WORK REQUEST
In the data that follows, count the lines in which the word "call" occurs, and report that figure alone.

SUPPLIED DATA

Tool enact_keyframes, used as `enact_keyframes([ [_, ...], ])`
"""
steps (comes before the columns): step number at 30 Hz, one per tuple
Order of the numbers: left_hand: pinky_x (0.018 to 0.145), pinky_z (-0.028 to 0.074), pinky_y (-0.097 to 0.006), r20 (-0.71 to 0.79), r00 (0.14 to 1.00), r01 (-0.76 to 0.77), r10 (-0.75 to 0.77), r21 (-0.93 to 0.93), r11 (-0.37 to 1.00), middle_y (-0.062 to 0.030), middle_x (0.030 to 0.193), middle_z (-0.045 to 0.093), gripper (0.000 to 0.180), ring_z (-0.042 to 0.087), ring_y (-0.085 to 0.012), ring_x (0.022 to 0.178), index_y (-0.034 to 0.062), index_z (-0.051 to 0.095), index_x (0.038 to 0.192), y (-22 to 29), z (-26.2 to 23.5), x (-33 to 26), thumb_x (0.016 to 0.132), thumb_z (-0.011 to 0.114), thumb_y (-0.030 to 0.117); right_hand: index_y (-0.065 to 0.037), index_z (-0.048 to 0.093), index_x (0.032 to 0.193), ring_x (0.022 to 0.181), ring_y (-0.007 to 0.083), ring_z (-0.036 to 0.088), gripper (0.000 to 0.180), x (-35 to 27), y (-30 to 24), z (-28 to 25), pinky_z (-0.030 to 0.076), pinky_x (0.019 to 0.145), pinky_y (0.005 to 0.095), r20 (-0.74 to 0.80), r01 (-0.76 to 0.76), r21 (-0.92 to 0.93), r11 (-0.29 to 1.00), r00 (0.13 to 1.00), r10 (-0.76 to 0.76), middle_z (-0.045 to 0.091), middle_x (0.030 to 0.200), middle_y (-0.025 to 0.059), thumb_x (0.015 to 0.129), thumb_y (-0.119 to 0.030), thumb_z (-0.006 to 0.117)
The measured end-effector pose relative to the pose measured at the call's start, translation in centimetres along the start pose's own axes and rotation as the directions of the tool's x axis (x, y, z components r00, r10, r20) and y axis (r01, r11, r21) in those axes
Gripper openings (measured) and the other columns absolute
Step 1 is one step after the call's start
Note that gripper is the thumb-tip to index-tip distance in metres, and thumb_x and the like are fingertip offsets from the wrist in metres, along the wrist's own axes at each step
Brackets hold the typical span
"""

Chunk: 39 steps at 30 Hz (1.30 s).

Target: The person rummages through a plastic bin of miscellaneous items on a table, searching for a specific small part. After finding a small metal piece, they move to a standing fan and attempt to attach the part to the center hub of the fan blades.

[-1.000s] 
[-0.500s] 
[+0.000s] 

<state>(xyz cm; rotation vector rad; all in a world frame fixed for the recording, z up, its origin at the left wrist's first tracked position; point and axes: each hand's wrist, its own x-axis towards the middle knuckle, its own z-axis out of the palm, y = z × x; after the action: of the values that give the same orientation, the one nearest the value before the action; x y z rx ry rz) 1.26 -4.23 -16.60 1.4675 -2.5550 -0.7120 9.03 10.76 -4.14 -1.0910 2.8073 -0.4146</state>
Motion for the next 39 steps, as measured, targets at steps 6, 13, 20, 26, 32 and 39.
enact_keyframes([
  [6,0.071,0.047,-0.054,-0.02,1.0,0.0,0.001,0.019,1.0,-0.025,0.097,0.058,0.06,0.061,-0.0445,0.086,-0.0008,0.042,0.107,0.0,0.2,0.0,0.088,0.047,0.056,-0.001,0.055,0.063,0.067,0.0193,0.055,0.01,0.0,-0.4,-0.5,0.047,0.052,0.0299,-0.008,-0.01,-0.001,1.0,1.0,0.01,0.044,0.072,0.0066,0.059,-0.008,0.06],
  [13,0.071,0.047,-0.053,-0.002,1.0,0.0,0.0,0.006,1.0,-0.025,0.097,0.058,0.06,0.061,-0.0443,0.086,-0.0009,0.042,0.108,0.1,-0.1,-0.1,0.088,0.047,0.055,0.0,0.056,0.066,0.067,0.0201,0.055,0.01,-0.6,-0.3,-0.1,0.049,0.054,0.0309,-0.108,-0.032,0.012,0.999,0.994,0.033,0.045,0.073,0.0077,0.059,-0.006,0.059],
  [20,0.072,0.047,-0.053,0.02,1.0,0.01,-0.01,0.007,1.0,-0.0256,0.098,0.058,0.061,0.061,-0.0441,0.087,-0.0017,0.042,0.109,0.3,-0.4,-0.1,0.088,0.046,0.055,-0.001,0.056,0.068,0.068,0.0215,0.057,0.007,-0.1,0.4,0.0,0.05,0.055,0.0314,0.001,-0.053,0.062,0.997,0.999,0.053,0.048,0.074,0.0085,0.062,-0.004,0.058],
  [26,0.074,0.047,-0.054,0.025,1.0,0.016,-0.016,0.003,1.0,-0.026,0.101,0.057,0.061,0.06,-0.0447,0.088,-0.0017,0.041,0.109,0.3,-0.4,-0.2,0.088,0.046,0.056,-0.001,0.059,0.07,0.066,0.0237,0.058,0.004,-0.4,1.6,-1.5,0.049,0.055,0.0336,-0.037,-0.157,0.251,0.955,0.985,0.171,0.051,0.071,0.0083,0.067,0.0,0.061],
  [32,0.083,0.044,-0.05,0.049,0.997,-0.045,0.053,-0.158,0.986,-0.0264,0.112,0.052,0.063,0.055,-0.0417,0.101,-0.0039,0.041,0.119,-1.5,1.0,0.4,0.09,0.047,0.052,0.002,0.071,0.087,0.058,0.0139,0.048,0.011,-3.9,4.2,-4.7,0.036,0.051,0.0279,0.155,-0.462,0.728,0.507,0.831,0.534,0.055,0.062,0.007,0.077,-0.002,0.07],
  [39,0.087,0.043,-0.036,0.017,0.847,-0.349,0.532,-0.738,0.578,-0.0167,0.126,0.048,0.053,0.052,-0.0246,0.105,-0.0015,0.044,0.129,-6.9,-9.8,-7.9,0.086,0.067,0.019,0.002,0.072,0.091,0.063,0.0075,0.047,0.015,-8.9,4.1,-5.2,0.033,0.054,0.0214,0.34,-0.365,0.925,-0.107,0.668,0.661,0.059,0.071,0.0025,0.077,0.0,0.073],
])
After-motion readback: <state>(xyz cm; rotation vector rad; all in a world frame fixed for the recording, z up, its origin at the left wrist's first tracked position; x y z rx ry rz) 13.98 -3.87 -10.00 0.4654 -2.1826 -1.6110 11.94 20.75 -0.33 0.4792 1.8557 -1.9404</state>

RESPONSE TO THE EXERCISE
2